People often do statistics using linear models, which assume that the thing you’re trying to predict (*Y*) is a linear function of some set of covariates (*X*). That’s an incredibly restrictive assumption; almost nothing is linear! It’s confusing, then, why linear models seem to work reasonably well in practice a lot of the time. Why is that?

The answer is, basically, Taylor’s Theorem. Even if the true relation *Y = f(X)* is not linear, *f* is reasonably well-approximated by a linear function around any point of interest, as long as you don’t get too far away from that point. And it turns out that for “many” things statisticians care about, the range of your data isn’t that large, so the Taylor approximation of linearity works reasonably well.
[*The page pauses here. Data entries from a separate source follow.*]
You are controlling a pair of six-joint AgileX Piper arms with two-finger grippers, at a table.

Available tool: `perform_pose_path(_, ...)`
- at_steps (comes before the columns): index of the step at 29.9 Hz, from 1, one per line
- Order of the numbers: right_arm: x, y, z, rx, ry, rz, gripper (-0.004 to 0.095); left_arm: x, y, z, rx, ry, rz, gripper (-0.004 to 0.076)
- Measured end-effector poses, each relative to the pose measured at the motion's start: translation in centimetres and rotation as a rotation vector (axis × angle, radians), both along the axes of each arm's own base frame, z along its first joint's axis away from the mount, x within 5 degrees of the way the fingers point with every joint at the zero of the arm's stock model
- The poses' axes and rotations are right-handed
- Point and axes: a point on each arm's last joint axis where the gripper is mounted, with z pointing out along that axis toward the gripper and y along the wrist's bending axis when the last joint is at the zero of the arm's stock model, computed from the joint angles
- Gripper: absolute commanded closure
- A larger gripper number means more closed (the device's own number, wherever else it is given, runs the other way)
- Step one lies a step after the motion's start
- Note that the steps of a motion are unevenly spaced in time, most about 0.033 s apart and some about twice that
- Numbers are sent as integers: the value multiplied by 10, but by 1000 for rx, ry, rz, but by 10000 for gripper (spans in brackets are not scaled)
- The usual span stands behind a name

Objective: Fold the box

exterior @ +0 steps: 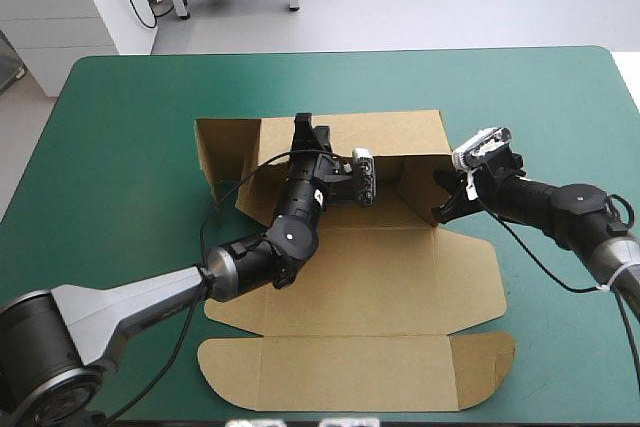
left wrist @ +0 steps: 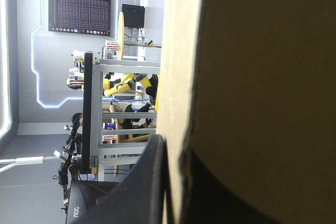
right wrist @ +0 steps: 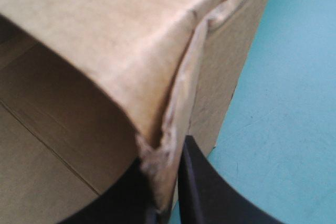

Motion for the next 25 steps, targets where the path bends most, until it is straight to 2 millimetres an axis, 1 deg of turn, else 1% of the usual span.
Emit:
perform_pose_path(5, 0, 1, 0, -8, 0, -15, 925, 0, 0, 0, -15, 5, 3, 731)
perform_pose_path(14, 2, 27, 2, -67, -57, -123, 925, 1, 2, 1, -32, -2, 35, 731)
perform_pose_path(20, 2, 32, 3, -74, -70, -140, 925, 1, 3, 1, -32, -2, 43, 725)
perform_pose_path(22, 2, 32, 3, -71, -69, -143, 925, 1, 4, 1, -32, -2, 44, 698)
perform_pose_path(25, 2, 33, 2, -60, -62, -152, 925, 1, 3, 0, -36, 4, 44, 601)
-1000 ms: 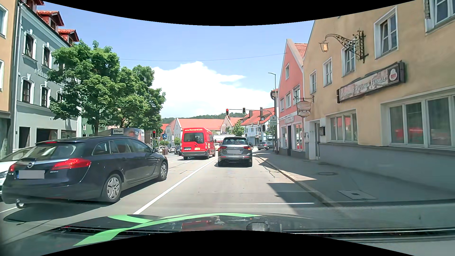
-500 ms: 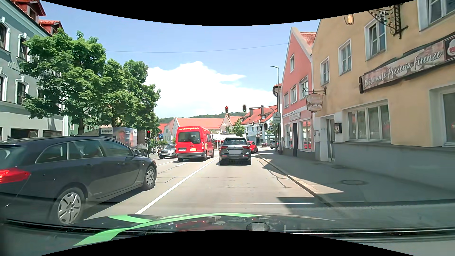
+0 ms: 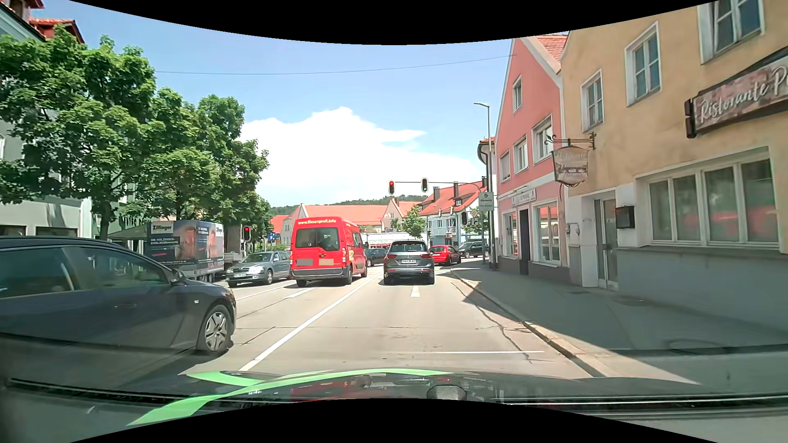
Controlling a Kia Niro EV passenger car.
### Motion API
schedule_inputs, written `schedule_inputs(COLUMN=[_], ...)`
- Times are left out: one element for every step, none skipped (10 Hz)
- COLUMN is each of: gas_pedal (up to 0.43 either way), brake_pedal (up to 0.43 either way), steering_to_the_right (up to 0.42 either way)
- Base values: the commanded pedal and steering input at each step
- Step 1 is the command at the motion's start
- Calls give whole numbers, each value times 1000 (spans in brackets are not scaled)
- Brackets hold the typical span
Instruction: Follow the waypoints while adhering to traffic rules and regulations
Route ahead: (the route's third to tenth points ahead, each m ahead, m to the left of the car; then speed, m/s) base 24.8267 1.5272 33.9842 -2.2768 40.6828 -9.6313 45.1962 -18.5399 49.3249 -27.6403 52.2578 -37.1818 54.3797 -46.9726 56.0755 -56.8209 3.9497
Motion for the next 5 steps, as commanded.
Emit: schedule_inputs(gas_pedal=[260, 260, 260, 248, 240], brake_pedal=[0, 0, 0, 0, 0], steering_to_the_right=[-11, -15, -17, -20, -20])
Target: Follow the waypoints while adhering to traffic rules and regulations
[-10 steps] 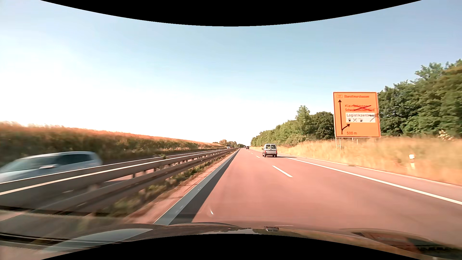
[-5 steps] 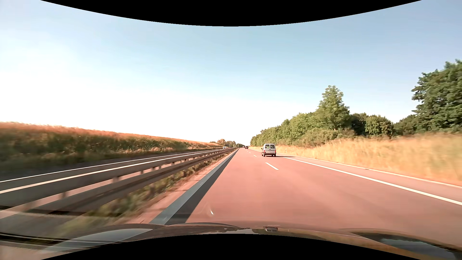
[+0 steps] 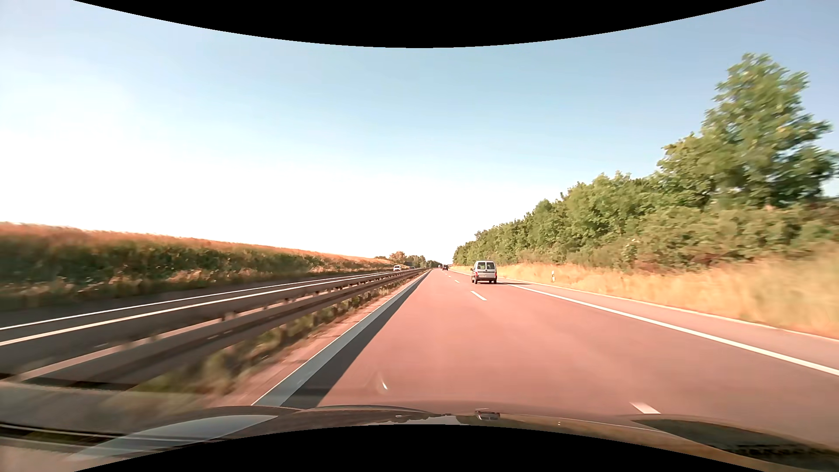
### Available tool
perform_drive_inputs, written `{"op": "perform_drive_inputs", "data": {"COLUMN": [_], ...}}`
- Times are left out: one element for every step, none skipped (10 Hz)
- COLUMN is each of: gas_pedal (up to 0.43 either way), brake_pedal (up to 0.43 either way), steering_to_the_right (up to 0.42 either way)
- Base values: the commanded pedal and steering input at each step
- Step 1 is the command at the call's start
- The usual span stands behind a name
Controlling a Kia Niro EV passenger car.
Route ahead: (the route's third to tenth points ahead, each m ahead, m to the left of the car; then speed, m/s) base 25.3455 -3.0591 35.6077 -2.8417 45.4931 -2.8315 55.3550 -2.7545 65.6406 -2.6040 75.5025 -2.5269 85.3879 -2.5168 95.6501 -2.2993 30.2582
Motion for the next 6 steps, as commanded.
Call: {"op": "perform_drive_inputs", "data": {"gas_pedal": [0.248, 0.248, 0.248, 0.248, 0.248, 0.248], "brake_pedal": [0.006, 0.006, 0.006, 0.006, 0.006, 0.006], "steering_to_the_right": [0.004, 0.004, 0.004, 0.004, 0.004, 0.004]}}
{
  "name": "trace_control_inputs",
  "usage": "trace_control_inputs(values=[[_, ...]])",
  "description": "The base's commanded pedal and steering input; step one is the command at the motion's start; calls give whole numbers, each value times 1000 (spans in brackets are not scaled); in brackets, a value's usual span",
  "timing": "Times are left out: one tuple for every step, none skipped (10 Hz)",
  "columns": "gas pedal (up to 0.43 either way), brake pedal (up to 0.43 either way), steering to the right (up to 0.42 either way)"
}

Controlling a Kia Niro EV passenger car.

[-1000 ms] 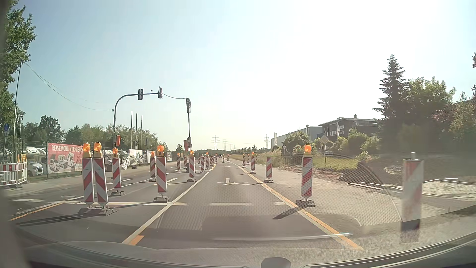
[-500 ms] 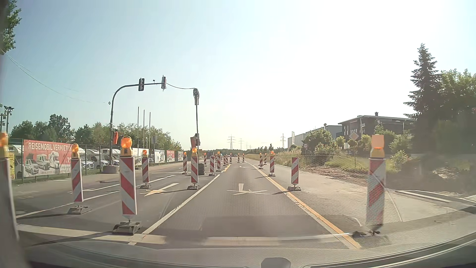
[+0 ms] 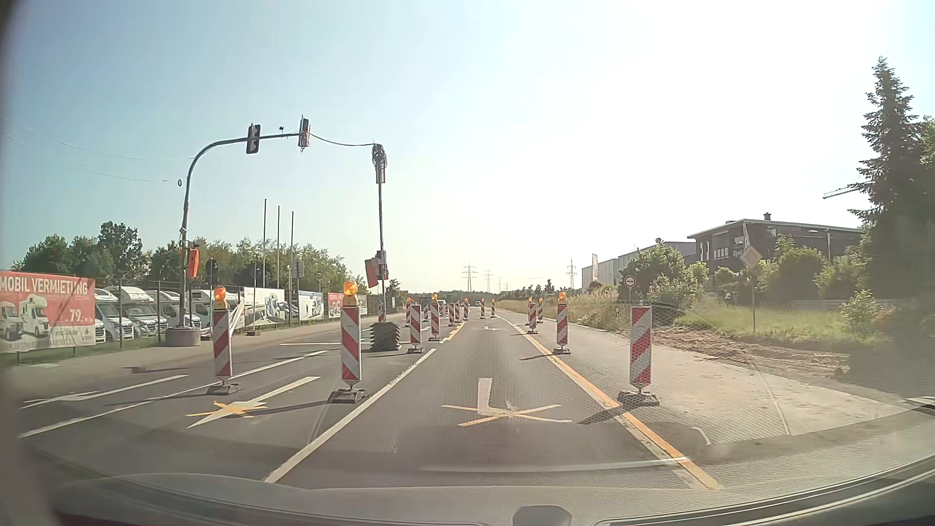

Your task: Follow the waypoints while adhering to traffic rules and regulations

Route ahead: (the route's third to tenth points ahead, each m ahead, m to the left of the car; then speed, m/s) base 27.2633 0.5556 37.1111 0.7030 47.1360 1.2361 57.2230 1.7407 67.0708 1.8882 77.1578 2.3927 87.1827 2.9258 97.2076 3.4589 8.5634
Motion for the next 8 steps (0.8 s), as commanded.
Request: trace_control_inputs(values=[[189, 18, -14], [189, 18, -11], [189, 18, -7], [189, 12, -5], [189, 18, -4], [189, 18, -4], [189, 12, -4], [189, 18, -4]])
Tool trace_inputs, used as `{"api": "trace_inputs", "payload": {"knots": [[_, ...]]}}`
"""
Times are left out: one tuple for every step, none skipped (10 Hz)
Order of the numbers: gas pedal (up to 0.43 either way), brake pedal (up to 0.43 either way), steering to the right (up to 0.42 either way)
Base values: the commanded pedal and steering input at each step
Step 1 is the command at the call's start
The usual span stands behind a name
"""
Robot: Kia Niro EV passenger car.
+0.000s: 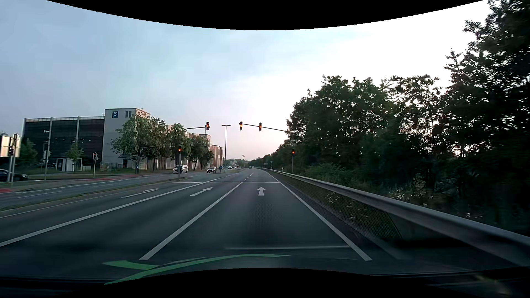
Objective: Follow the waypoints while adhering to traffic rules and regulations
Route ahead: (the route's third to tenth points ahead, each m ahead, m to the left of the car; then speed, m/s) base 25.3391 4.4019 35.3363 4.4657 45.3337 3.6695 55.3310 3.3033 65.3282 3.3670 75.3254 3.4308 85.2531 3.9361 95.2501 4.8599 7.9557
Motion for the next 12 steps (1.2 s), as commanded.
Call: {"api": "trace_inputs", "payload": {"knots": [[0.000,0.256,0.000],[0.000,0.244,0.000],[0.000,0.238,0.000],[0.000,0.232,0.001],[0.000,0.226,0.002],[0.000,0.226,0.002],[0.000,0.226,0.002],[0.000,0.226,0.002],[0.000,0.220,0.002],[0.000,0.207,0.001],[0.000,0.201,0.000],[0.000,0.207,0.000]]}}
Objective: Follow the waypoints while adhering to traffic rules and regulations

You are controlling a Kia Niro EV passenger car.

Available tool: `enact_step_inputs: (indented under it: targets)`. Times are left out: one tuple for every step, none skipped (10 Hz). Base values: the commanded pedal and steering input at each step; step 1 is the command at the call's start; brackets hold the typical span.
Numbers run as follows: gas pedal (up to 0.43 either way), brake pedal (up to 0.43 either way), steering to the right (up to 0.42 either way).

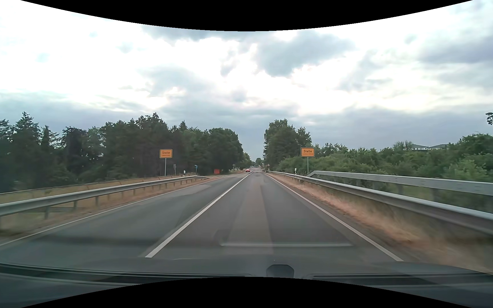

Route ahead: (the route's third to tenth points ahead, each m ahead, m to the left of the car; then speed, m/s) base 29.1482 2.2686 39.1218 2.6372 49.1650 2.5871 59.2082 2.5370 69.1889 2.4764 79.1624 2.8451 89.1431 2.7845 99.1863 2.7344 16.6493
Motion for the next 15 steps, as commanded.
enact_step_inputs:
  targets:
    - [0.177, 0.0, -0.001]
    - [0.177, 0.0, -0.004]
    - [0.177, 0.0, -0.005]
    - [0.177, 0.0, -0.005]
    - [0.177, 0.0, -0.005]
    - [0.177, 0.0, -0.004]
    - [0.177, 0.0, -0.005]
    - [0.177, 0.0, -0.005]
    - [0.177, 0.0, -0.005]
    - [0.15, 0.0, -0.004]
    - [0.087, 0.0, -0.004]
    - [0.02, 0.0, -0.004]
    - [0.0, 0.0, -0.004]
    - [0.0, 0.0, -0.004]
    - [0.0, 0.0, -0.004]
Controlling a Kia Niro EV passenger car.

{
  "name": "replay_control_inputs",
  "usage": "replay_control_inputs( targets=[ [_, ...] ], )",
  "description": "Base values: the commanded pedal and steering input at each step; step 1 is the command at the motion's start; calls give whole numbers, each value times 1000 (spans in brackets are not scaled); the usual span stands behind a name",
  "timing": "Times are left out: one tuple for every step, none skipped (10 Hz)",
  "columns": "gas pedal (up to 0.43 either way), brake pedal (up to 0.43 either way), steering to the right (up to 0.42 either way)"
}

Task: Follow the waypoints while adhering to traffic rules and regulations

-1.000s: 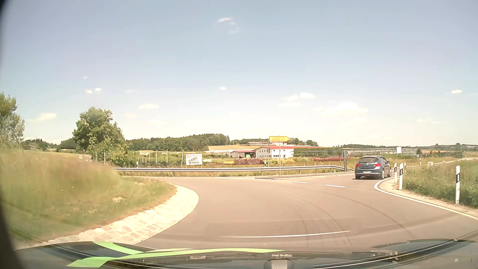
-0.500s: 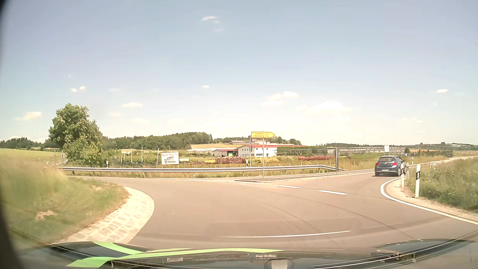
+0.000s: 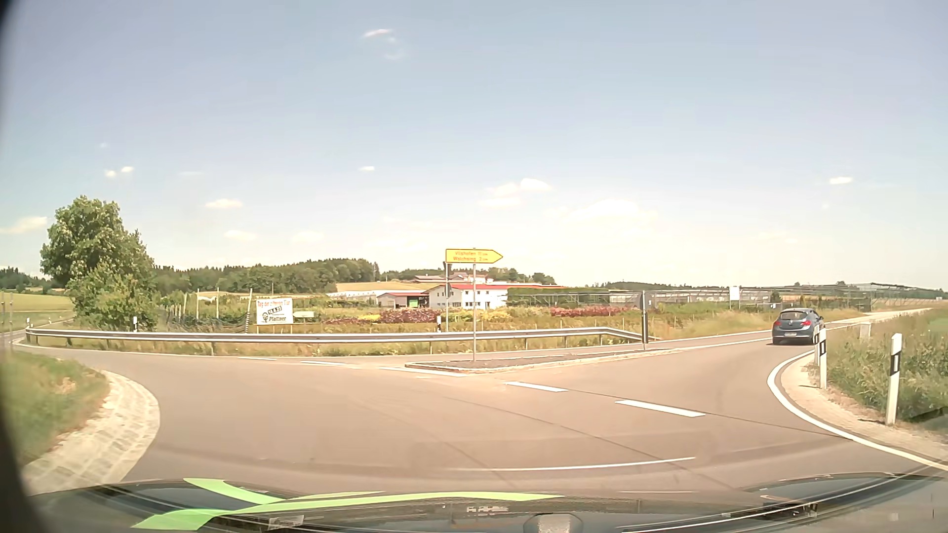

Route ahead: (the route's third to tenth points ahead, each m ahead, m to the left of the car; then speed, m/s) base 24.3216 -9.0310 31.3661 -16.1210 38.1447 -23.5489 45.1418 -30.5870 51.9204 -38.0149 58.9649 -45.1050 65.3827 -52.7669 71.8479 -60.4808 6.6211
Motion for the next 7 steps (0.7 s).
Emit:
replay_control_inputs(
  targets=[
    [240, 0, 125],
    [240, 0, 135],
    [228, 0, 143],
    [228, 0, 147],
    [228, 0, 150],
    [228, 0, 157],
    [228, 0, 165]
  ],
)
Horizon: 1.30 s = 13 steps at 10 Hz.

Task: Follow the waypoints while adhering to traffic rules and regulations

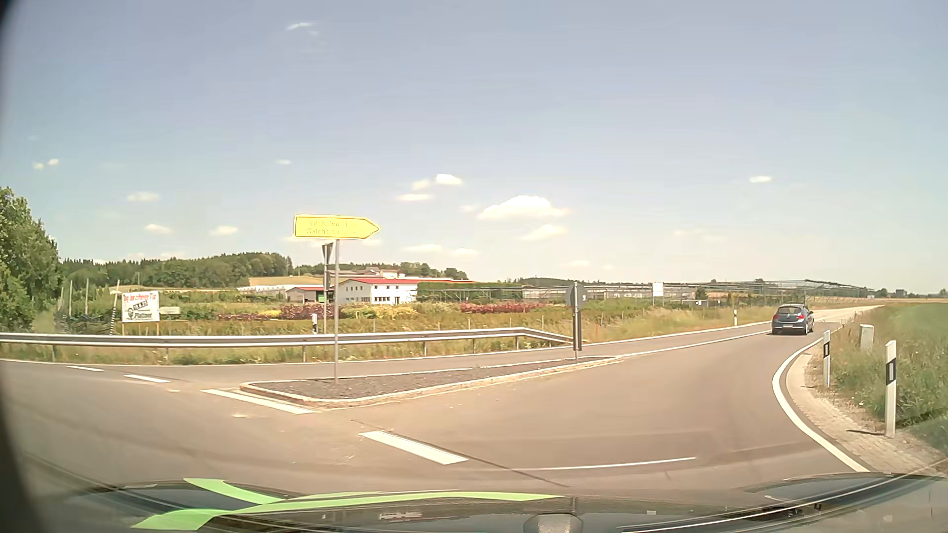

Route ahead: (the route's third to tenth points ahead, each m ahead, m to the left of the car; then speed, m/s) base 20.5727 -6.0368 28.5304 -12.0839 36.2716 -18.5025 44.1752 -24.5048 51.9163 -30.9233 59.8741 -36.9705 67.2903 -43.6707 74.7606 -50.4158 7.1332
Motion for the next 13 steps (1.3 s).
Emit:
replay_control_inputs(
  targets=[
    [228, 0, 178],
    [220, 0, 185],
    [220, 0, 188],
    [220, 0, 188],
    [220, 0, 186],
    [220, 0, 181],
    [220, 0, 174],
    [220, 0, 168],
    [228, 0, 166],
    [228, 0, 162],
    [228, 0, 156],
    [240, 0, 150],
    [248, 0, 141]
  ],
)
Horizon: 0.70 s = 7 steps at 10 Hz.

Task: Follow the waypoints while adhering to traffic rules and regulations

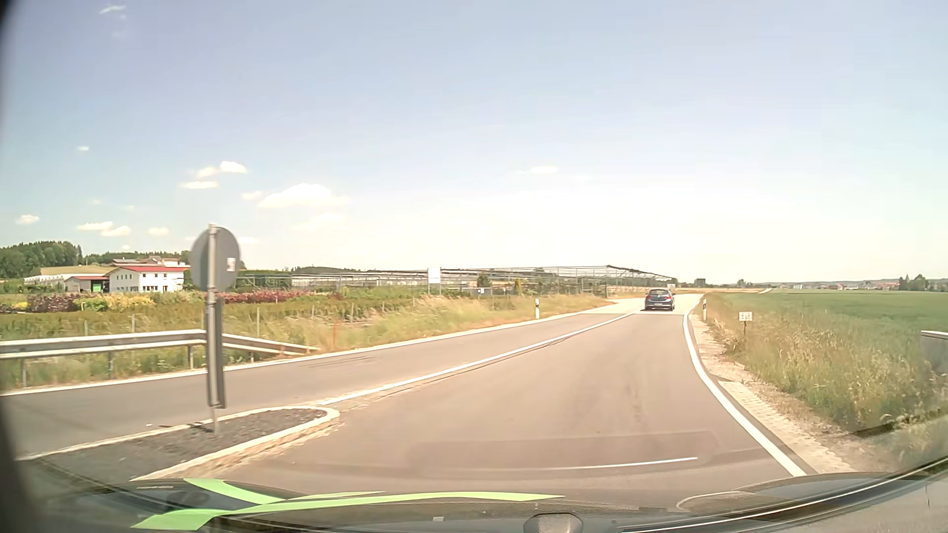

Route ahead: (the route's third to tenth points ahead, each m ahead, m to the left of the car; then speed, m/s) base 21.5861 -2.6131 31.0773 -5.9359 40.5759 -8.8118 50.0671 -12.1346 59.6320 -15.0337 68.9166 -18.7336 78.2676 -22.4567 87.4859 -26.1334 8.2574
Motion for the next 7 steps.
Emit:
replay_control_inputs(
  targets=[
    [260, 0, 134],
    [268, 0, 121],
    [280, 0, 110],
    [287, 0, 98],
    [287, 0, 90],
    [299, 0, 79],
    [311, 0, 71]
  ],
)
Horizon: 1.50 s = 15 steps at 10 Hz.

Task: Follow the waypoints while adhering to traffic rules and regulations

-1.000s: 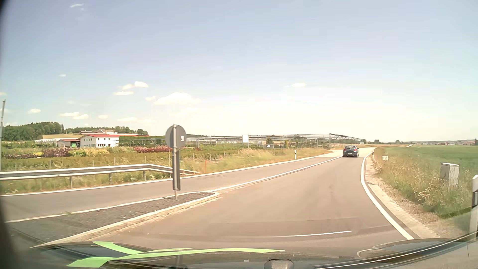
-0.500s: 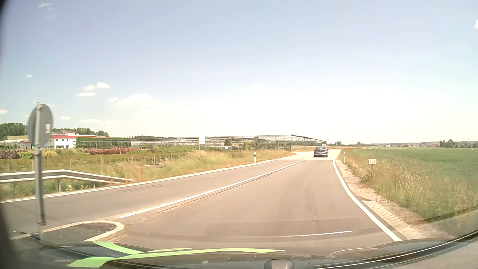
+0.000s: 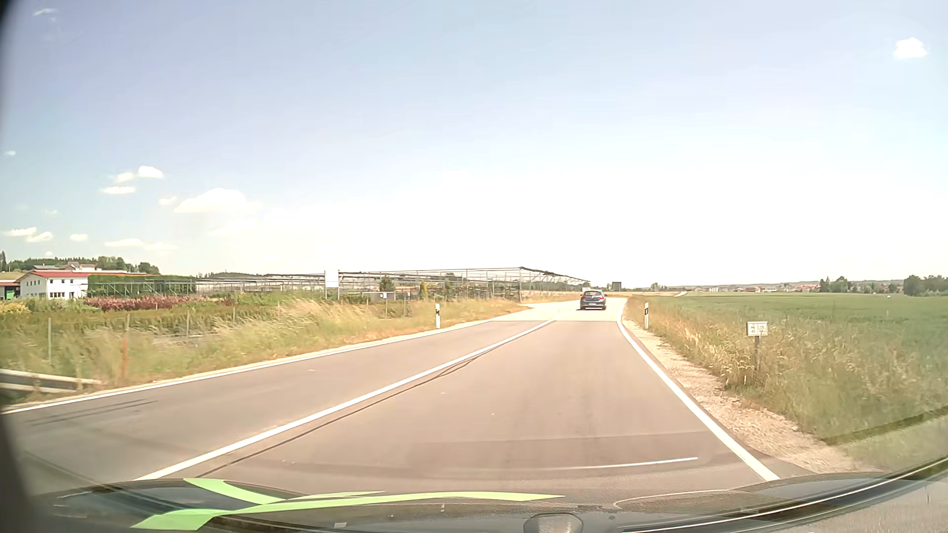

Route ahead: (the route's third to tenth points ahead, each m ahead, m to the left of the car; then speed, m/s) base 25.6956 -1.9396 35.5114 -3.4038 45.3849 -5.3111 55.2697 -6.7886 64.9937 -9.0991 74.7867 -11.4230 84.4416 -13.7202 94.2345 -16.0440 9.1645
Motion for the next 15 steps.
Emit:
replay_control_inputs(
  targets=[
    [319, 0, 67],
    [331, 0, 61],
    [331, 0, 55],
    [339, 0, 48],
    [339, 0, 39],
    [339, 0, 35],
    [339, 0, 33],
    [339, 0, 33],
    [350, 0, 32],
    [350, 0, 30],
    [350, 0, 26],
    [350, 0, 22],
    [350, 0, 20],
    [350, 0, 20],
    [350, 0, 20]
  ],
)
More precisely, if you include polynomial terms up to order *k* in your linear model, then the approximation error is some function of the magnitude of its *(k+1)*-th derivative. And it’s common in statistics to find that, even if the functions you’re trying to model are nonlinear, their higher-order derivatives decay to zero pretty quickly. You can think of this as encoding an assumption that the function must be “simple.”

(Of course, the range of data is quite frequently large enough that you miss important things by assuming linearity. So the Taylor expansion explanation is more like “why linear models aren’t hopelessly inadequate” than “why linear models work really well.”)